Problem to work on: Read through the records below and copy each line that uses the word "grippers".
-------
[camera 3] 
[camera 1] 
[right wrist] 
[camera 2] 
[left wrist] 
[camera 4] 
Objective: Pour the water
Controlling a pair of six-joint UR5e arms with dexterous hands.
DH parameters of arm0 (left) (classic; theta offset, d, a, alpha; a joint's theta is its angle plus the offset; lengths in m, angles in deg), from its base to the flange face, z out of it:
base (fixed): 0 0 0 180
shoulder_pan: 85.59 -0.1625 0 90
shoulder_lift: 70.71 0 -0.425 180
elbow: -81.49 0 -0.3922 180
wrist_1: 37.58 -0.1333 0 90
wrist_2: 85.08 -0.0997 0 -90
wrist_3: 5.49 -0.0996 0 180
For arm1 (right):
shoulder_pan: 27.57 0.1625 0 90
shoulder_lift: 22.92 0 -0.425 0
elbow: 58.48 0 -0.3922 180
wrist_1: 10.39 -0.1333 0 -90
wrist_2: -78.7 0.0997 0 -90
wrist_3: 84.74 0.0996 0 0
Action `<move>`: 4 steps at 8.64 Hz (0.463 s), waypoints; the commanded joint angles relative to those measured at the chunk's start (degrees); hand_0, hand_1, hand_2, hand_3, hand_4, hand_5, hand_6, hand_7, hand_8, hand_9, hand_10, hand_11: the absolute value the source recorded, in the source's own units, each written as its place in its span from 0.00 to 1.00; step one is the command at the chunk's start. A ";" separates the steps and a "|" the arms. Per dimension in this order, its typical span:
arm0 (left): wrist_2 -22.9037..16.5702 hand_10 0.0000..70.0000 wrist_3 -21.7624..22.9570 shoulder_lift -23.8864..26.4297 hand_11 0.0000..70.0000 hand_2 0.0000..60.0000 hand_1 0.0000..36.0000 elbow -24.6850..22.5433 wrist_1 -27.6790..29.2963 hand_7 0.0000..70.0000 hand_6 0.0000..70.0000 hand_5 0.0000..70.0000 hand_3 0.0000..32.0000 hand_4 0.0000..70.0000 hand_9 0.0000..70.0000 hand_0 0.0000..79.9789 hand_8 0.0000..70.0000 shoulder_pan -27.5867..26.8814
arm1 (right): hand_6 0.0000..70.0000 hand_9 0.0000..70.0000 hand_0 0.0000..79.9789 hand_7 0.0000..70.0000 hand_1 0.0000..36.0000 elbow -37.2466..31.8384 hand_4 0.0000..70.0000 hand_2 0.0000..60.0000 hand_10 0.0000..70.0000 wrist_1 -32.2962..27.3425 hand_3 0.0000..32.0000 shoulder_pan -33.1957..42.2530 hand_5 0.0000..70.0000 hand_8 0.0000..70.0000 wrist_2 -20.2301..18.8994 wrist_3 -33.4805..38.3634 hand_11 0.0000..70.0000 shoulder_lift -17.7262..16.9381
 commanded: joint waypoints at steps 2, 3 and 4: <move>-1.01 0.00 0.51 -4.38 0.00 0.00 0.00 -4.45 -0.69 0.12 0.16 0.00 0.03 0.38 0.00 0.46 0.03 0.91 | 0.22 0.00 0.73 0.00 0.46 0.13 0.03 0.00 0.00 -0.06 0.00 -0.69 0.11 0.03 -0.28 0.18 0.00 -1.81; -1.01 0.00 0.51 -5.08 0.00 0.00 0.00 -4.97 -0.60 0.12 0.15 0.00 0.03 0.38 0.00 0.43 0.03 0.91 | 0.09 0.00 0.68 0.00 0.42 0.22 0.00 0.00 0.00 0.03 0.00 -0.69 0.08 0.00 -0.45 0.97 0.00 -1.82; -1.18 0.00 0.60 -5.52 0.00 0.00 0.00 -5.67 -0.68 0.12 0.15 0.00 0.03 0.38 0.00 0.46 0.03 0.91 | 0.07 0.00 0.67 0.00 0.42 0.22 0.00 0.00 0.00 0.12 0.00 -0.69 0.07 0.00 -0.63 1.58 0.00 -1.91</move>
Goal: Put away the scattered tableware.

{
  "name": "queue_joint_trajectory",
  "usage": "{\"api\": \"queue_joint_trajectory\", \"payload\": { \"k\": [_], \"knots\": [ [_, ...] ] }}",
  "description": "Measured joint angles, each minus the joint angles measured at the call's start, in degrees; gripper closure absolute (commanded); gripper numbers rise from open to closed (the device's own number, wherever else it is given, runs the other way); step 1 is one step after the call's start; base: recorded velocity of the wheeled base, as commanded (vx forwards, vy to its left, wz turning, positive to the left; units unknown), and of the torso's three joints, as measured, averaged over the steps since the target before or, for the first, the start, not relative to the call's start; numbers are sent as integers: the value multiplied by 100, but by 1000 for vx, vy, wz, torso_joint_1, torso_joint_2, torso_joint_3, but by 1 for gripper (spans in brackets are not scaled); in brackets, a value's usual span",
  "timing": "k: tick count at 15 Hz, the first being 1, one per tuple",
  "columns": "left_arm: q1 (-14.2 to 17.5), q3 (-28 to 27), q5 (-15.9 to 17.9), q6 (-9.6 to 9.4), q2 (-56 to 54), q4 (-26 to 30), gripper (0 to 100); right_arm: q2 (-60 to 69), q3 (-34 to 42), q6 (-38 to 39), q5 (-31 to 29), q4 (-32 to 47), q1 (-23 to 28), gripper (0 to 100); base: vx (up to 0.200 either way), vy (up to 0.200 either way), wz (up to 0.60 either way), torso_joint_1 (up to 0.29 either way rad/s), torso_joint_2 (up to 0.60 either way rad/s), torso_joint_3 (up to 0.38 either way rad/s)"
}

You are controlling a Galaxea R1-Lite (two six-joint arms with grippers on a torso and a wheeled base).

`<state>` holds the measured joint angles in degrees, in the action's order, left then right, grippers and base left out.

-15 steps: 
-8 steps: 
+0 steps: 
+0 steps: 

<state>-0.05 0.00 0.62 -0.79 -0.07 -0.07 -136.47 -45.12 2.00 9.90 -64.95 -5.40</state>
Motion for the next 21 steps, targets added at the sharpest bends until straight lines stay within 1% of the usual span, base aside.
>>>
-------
Solution for this task:
You are controlling a Galaxea R1-Lite (two six-joint arms with grippers on a torso and a wheeled base).
`<state>` holds the measured joint angles in degrees, in the action's order, left then right, grippers and base left out.

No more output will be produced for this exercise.